この結果、国民投票では、キャメロン首相が勝って大宰相の道を歩み始めるのが気に食わないとか、政権ナンバー2のオズボーン財務相(有能だが不人気)の首相後継の座が固まるのが嫌だ等の理由で、本心は残留支持にも関わらず離脱に投じた有権者が、特に労働等支持層の中に、居たといわれている。或は、傲岸に見える言動が鼻につくことの多いユンケル委員長が嫌いと離脱に投じた保守党支持者も居たはずである。

こうした人達のほとんどは、自分が離脱に入れても大丈夫、どうせ残留が勝つだろうとタカをくくっていたとも言われている。

また、愉快票と単純化して書いてしまったが、そもそもEUが何か?離脱とは何を意味するか?深く考えもせず、変化をとにかく望んだ、或は、ただただ騒動が起きるのを望んで離脱に投じたという若者も居たと伝えられている。

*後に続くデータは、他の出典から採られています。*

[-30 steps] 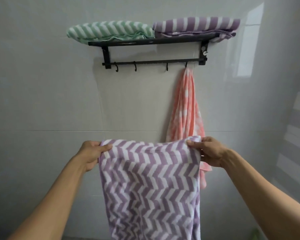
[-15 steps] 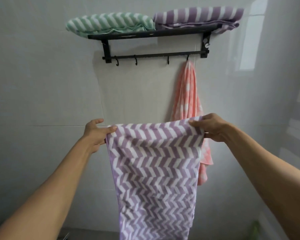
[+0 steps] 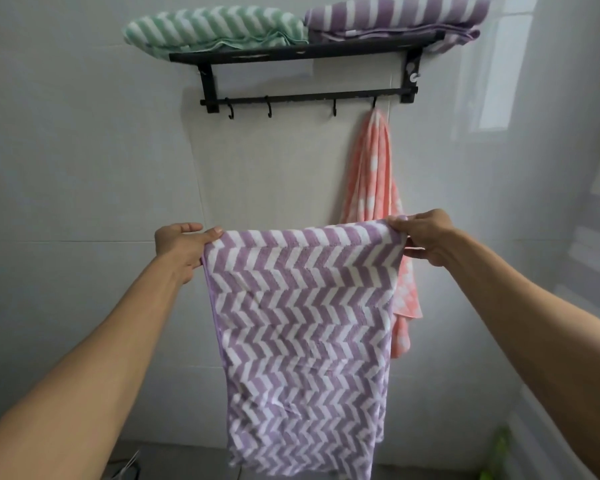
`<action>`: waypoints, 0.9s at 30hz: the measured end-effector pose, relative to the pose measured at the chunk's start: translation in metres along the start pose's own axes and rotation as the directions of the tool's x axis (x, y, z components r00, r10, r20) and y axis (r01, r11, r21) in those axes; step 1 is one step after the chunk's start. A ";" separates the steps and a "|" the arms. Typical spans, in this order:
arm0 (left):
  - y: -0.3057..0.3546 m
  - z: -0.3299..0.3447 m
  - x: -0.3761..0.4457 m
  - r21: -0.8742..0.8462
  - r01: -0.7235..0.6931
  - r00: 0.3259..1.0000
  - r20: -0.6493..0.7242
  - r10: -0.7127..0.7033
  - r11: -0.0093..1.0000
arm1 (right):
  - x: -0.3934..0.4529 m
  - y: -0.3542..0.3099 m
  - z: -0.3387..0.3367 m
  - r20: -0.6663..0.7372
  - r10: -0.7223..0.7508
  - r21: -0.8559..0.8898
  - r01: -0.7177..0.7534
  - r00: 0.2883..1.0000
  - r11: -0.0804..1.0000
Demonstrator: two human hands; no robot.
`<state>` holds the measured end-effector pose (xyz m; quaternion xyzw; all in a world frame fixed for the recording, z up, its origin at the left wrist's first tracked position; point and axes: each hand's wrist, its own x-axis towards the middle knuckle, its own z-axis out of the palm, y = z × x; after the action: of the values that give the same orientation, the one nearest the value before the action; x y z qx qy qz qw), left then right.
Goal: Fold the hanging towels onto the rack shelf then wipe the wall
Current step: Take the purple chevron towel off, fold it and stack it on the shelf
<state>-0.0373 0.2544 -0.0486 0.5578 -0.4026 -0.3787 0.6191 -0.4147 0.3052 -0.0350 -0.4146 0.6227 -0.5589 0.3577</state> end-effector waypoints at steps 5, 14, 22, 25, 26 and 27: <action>0.000 0.002 -0.002 -0.015 -0.002 1.000 0.009 0.002 1.000 | -0.001 -0.003 0.002 -0.057 -0.038 0.113 0.044 0.998 0.993; -0.001 -0.001 -0.008 -0.031 0.024 1.000 0.019 -0.024 0.999 | -0.003 0.003 -0.005 0.102 -0.051 0.030 0.048 0.993 0.998; 0.001 -0.003 -0.013 -0.024 0.033 0.998 0.058 -0.032 0.999 | 0.004 0.005 -0.003 0.116 -0.037 -0.001 0.037 0.993 0.999; 0.001 -0.006 -0.013 0.001 0.040 0.993 0.112 -0.040 0.999 | 0.002 0.002 -0.006 0.157 -0.021 -0.022 0.025 0.987 0.999; 0.002 -0.007 -0.013 0.015 0.048 0.989 0.141 -0.049 0.999 | 0.002 0.002 -0.006 0.165 -0.018 -0.033 0.024 0.986 0.999; 0.003 -0.009 -0.013 0.020 0.056 0.984 0.168 -0.059 0.998 | 0.003 0.001 -0.008 0.162 -0.024 -0.032 0.029 0.987 0.999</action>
<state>-0.0337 0.2697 -0.0471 0.5398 -0.4401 -0.4393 0.5675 -0.4227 0.3058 -0.0351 -0.4728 0.5958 -0.5173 0.3924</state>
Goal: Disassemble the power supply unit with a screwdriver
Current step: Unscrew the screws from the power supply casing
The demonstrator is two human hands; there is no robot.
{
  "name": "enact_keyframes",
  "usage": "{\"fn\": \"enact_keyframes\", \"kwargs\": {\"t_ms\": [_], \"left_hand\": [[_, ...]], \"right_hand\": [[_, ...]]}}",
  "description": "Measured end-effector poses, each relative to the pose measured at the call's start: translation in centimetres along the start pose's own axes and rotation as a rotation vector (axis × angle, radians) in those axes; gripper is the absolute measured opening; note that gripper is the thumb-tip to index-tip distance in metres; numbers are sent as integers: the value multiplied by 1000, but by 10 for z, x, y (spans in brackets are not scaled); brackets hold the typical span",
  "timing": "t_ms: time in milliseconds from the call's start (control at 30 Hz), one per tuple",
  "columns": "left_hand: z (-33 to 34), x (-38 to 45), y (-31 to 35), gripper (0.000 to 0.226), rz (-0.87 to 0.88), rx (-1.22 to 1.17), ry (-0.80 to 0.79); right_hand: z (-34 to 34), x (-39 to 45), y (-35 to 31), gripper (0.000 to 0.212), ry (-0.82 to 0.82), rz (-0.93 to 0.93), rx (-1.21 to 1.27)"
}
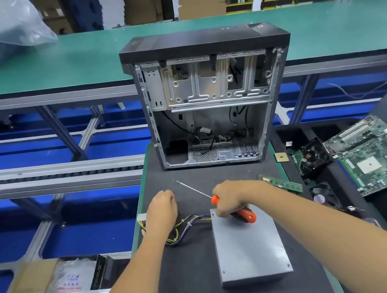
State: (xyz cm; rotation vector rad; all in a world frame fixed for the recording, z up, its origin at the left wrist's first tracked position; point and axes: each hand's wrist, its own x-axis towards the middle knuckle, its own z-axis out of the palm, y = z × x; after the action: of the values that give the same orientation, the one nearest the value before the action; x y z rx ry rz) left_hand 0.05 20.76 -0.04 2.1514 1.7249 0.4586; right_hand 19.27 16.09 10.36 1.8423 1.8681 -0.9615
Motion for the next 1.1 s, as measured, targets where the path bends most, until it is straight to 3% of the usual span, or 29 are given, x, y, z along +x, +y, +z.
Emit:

国民的議論が収斂し、熟柿が落ちるまで収穫は待ってもらいたい。

有権者は様々な理由で票を投じたり、投じなかったりする。全員が合理的かつ理性的に判断する訳ではない。イギリスの国民投票でもそうであった。しかし、その結果は重く、もはや後戻りは出来ない。残留か離脱かを単純に問うたイギリスの国民投票は、明らかに、拙速であったと言わざるを得ない。国民的な議論を、じっくりと、冷静に、もっと長期間に渡って続けた上で問うべきで、たとえキャメロン政権が倒れ次の代になっても引き継いで議論をするべきだったと思う。

後付けと言われればそれまでだが、国論を二分してしまったあの投票の弊害を見るにつけ、EU問題は国民全体の意見がほぼ収斂するまで先送りし、熟柿が落ちるのを待つのが賢明であった。キャメロン氏も、今なら同意するに違いない。

そこで、少し、考えてみたい。

近い将来、日本でイエスかノーかの国民投票が実施されたらどうなるか?

事の本質とは無関係に、安倍総理が気に入らないから、森友・加計が良くないから、或は、今の社会保障政策や財政再建策に賛成できないから、原発が不満だから、という理由で、投票行動を決める有権者がどのくらい出てくるだろうか、と。

国民的議論が収斂し大多数が納得する状況が生まれるまで、すなわち、熟柿が落ちるまで収穫は待ってもらいたいと願うのである。